Il s'éloignait déjà, lourdement, traînant ses semelles de fer sur les dalles raboteuses. Catherine voulut faire un geste mais ses mains étaient toujours liées. Elle se laissa retomber sur la paille, les larmes aux yeux.

— Arnaud !... Je voudrais tant le voir !

— Vous le verrez plus tard. Pour l'instant, c'est interdit.

Le sergent allait sortir. Elle le rappela :

— Un moment, je vous prie ! Vous avez été bon pour moi. Pourquoi ?
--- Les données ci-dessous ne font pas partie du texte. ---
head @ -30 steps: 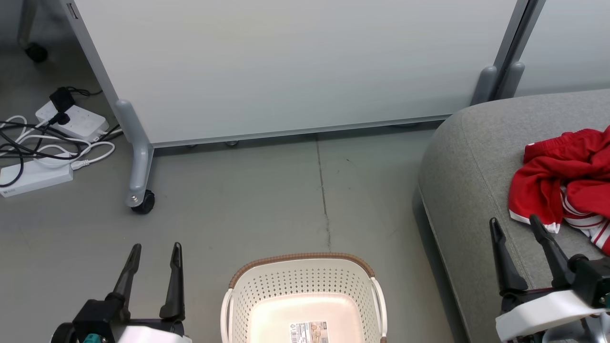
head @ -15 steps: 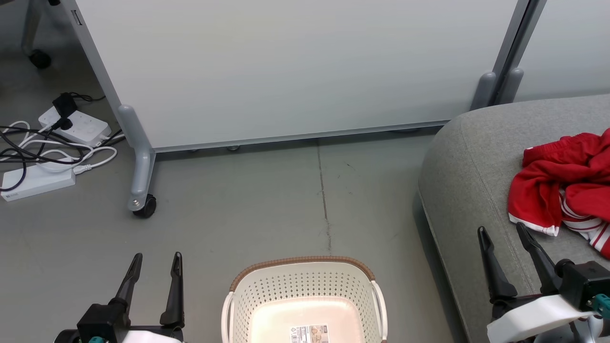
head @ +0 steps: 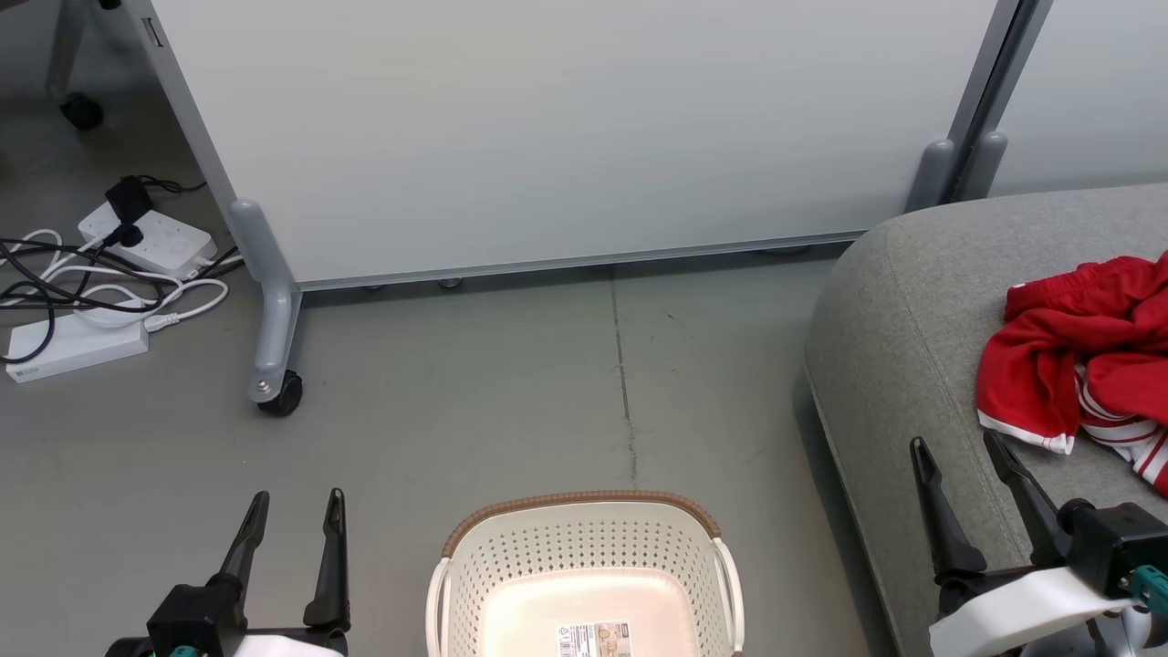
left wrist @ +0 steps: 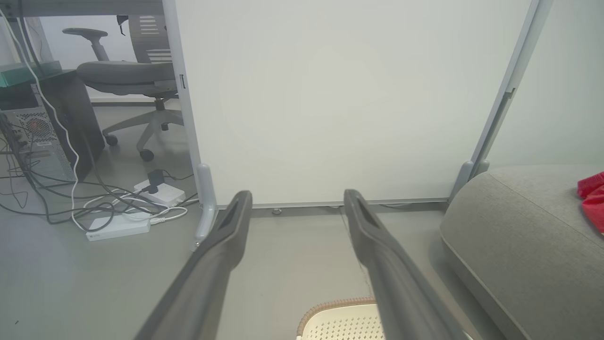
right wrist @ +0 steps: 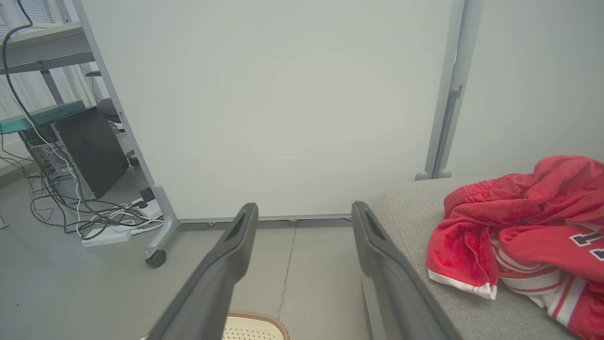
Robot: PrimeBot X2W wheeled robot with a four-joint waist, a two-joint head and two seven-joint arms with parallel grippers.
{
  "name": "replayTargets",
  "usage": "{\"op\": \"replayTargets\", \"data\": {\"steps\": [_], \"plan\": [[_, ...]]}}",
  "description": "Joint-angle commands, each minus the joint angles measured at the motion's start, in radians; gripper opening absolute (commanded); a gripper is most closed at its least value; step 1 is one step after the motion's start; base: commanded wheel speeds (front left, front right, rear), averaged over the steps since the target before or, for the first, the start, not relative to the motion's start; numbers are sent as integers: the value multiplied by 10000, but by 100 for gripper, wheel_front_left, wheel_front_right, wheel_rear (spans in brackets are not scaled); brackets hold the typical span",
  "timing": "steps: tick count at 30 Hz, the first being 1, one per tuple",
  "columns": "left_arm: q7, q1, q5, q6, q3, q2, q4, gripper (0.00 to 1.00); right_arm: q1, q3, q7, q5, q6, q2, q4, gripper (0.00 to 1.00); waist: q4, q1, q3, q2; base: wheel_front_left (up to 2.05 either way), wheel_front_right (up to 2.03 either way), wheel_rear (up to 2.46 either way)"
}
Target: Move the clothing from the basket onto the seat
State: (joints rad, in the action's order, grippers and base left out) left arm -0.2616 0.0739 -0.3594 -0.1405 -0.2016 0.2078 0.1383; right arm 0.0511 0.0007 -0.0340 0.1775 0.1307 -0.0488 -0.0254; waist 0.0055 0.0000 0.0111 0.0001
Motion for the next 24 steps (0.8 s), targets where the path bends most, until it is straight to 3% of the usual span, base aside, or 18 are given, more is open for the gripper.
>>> {"op": "replayTargets", "data": {"steps": [1, 7, 8, 11, 24], "plan": [[-30, -39, 80, 23, 59, 11, 26, 100, 69, -19, 52, 40, 3, -45, -54, 100, -4, 0, -5, -1, 0, 0, 0], [-30, -18, 84, 25, 73, -5, 61, 100, 74, -1, 44, 57, 3, -45, -83, 100, 0, 0, -19, -1, 0, 0, 0], [1, 0, 58, 1, 16, -32, 53, 0, 1, 29, 32, 19, 0, 0, -20, 0, 1, 0, -21, -1, 0, 0, 0], [37, 68, 35, 3, -67, -141, 305, 0, 97, 71, 37, 35, 0, 90, 245, 0, 1, 0, -22, -1, 0, 0, 0], [387, -428, -2190, 479, 187, -386, 580, 0, -356, -338, 482, 2580, 0, -38, 834, 0, -5, 0, -39, -1, 0, 0, 0]]}}
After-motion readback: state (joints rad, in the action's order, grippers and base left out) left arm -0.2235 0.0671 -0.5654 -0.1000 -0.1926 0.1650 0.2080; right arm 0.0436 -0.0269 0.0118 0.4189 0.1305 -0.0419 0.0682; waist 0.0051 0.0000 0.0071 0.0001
Vous êtes anglais, pourtant !

— Ça vous paraît une raison suffisante pour ne pas avoir pitié d'une pauvre fille ? fit-il avec un sourire triste. C'est que, voyez-vous, j'ai une fille moi aussi. Elle habite avec sa mère, un village du côté d'Exeter... et vous lui ressemblez un peu. Quand on vous a traînée sur la place, tout à l'heure, j'ai cru la voir. Ça m'a fait mal !

Sans doute ne voulait-il pas en dire davantage car il se hâta de sortir et ferma la porte, très soigneusement, derrière lui. Catherine entendit des bruits de voix, de l'autre côté, mais ne chercha pas à deviner ce qu'elles disaient.

Elle se sentait trop lasse même pour essayer de comprendre ce qu'elle faisait dans ce corps de garde. Pourquoi ne les avait-on pas ramenés à la prison, pourquoi fallait-il rester là jusqu'à la nuit ? Au surplus, la réponse serait bientôt là. Elle entendit la grosse horloge du beffroi sonner sept coups et ferma les yeux, avide d'un peu de repos.